От Павлушки шла уже не торопясь. И луна катилась низко над пустынным полем, такая же круглолицая и молодая, времени земному неподвластная…
Поняв, что теперь ей скоро не уснуть, Полина встала с постели, прошла к окну. Долго вглядывалась в шумливо поплескивающую тьму и вдруг представила себя лежащей там, в травяной чаше, всей кожей ощутив знобкую морось дождя. Рука невольно потянулась за платком, висевшим на катушечной вешалке. Прокручиваясь на гвозде, катушка недовольно ур-ркнула, и Полина с улыбкой вспомнила, как Татьянка однажды тайком намотала на нее ниток, а перед сном, в темноте, пугала своих младших сестер рассказами о домовом, который по стенкам и по потолку ходит. И при этом тянула за нитку. Катушка урчала, и создавалось впечатление, что и впрямь кто-то крадется по стене… Девчушки с визгом прятались под одеялами, а довольная Татьянка весело хохотала и тут же разоблачила себя…
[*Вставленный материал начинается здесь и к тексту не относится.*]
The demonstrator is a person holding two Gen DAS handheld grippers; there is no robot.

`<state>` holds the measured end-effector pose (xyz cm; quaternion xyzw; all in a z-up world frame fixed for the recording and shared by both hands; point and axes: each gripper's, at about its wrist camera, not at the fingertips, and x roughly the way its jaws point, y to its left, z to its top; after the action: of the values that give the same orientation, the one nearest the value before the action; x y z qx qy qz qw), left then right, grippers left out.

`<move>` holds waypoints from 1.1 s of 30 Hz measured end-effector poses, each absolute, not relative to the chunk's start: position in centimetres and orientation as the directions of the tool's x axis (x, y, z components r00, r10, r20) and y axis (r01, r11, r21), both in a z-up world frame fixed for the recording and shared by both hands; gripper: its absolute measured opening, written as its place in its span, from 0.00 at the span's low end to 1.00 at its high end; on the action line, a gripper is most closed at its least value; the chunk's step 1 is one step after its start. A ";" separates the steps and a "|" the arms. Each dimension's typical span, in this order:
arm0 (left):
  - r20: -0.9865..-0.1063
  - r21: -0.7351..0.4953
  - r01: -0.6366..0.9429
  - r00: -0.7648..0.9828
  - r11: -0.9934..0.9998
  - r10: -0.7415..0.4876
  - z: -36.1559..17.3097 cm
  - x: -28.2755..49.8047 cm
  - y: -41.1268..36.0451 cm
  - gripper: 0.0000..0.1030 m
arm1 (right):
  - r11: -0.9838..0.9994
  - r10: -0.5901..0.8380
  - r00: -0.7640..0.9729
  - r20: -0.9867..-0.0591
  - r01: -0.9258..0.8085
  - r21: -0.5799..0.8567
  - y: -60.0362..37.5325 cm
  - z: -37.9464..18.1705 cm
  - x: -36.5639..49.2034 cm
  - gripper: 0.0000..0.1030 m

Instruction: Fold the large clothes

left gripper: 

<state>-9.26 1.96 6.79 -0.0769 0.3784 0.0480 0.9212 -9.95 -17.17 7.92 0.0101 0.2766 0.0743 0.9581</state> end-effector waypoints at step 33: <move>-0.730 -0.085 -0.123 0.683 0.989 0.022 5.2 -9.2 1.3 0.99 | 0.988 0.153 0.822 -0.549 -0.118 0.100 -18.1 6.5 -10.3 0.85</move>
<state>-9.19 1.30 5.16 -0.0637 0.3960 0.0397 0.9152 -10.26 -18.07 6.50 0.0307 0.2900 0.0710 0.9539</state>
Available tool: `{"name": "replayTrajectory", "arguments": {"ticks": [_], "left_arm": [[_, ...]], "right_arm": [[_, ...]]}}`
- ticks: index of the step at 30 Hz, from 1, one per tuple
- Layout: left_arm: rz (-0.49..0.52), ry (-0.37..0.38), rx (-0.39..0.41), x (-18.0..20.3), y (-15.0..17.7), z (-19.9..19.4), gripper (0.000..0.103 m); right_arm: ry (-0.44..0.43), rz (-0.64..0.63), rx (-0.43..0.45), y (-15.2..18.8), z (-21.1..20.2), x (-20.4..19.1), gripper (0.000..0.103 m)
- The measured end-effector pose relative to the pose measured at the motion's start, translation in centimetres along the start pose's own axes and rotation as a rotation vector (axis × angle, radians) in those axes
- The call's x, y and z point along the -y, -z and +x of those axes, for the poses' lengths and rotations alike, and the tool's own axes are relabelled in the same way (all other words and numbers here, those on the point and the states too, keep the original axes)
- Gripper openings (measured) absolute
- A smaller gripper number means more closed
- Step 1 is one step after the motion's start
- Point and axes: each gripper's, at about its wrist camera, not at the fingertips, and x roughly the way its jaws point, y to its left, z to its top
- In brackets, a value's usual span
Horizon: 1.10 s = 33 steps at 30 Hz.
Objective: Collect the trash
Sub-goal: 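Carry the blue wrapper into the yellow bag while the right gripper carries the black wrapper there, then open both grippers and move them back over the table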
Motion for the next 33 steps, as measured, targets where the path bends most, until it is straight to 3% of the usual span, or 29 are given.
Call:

Платок был тот самый, оренбургский, щедрый Санин подарок в первый приезд с лесозаготовок. Бывало, и в мороз в нем было ладно и жарко. За два десятка лет пооблез, поистерся он изрядно, пообносился, где издырявился и подштопан, где свалялся, и, накинутый на плечи, тепла мало прибавил, словно грел издалека, одними лишь воспоминаниями. Полина натянула его потуже, и будто приобнял кто за плечи. И так понемногу выгревала из себя дрожь — сверху платком-слабогреем, изнутри припоминанием о Татьянкиных проказах.
«Холодно ей нынче под дождем-то… Не впрок стылые ласки его, не впрок…» И снова мысль о траве не соединялась с заботой о корове и сене. Пришла она иной, человеческой стороной и этой же стороной перекинулась к Грачихе.
«Довольно, пожалуй, небось очухалась. А нет, так и пусть выводит. Ксанке да Павлушке на радость. В бане могут первое время перебыть. У самой-то все вон осенние…» — размышляла Полина, направляясь к выходу, чтобы вызволить наконец непутевую квочку из-под холодного душа. И уже ногами в сапоги угодила, за фуфайкой потянулась… Но представила Грачихин выводок в бане и задержалась у самого порога. «Они там понатворят духу, что потом никаким паром не выпаришь. Не-е, не след, не след баню в курятник обращать. Да и к чему воронье племя плодить забавы ради? Не игрушки это, Ксанка тоже понимать должна».